Ms. Haydel claimed in her supporting memorandum that Defendants did not contest that an attorney-client relationship existed between them. She further argued that it is well-settled under Texas law that tort claims arising from the same transaction as a divorce claim must be brought in the same action or be subject to an exception of res judicata, citing Brinkman v. Brinkman, 966 S.W.2d 780, 783 (Tex.App.-San Antonio 1998, pet. denied). Thus, she argued that she did not need expert testimony to establish the standard of care or to demonstrate that Defendants’ advice to her fell below the standard of care. She claimed that because Mr. Becnel and Mr. Mollere were negligent in advising her to pursue her personal injury claim as a second action, she lost the opportunity to assert her personal injury claims against her ex-husband.
She further argued that Louisiana courts have adopted a shifting burden in legal malpractice cases such as this where, upon a prima facie showing by the plaintiff of an attorney-client relationship and negligence by the attorney, the burden then shifts to the attorney to show the plaintiff would not have prevailed on the underlying claim. Ms. Haydel asserted that she established an attorney-client relationship, the applicable duty of care and a breach of that duty, thereby shifting the burden to Defendants to establish that she would not have prevailed on her claim against her ex-husband. She argued Defendants could not meet their burden and thus she is entitled to summary judgment “as to liability and causation with the presumption that Defendants’ breach caused” her losses.
The trial court set the summary judgment motion for hearing on January 19, 2022. The parties subsequently agreed to continue the hearing date to March 23, 2022. Defendants filed an untimely opposition brief to the summary judgment motion on March 18, 2022.3 In response, Ms. Haydel filed a reply memorandum seeking to strike Defendants’ opposition memorandum, including the attached affidavit from Mr. Becnel, as untimely. She further argued that Mr. Becnel confirmed in his affidavit that he had an attorney-client relationship with her and was involved in her Texas cases. Finally, she asserted that the law provides that attorneys who agree to represent a client in a joint venture are jointly liable for their actions.4
At oral argument on March 23, 2022, the trial court first considered Ms. Haydel's request to strike Defendants’ opposition. After defense counsel did not dispute that the opposition was untimely, the trial court granted the request to strike the opposition.
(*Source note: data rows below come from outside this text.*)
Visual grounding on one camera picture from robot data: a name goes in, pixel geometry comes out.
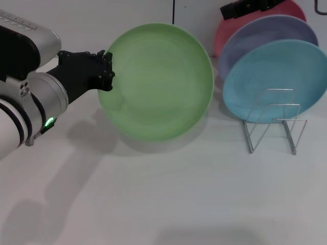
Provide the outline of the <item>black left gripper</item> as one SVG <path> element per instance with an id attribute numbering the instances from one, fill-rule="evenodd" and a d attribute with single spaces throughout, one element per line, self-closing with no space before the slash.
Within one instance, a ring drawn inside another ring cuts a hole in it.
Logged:
<path id="1" fill-rule="evenodd" d="M 47 74 L 61 83 L 69 104 L 89 90 L 112 90 L 115 73 L 112 70 L 111 52 L 105 53 L 105 50 L 101 50 L 97 54 L 91 54 L 61 51 L 58 55 L 58 65 Z"/>

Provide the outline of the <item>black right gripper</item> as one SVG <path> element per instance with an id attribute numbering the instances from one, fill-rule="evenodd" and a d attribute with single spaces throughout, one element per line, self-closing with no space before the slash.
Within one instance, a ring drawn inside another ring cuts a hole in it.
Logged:
<path id="1" fill-rule="evenodd" d="M 270 10 L 284 1 L 285 0 L 241 0 L 222 6 L 220 11 L 223 19 L 228 20 L 256 12 L 261 9 L 262 5 L 263 10 Z"/>
Defense counsel then argued that even without the opposition, Ms. Haydel failed to meet her burden to prove that Defendants are liable for Mr. Mollere's actions. Following oral argument, the trial court stated that he was “going to grant the summary judgment.” Ms. Haydel's counsel agreed to prepare and circulate a judgment.
Ms. Haydel filed a written judgment for the trial court's signature into the record on March 31, 2022. However, the trial court did not sign the judgment until January 19, 2023. The judgment stated only that the motion for summary judgment was granted. It did not state the specific relief granted or the names of the defendants against whom judgment was granted.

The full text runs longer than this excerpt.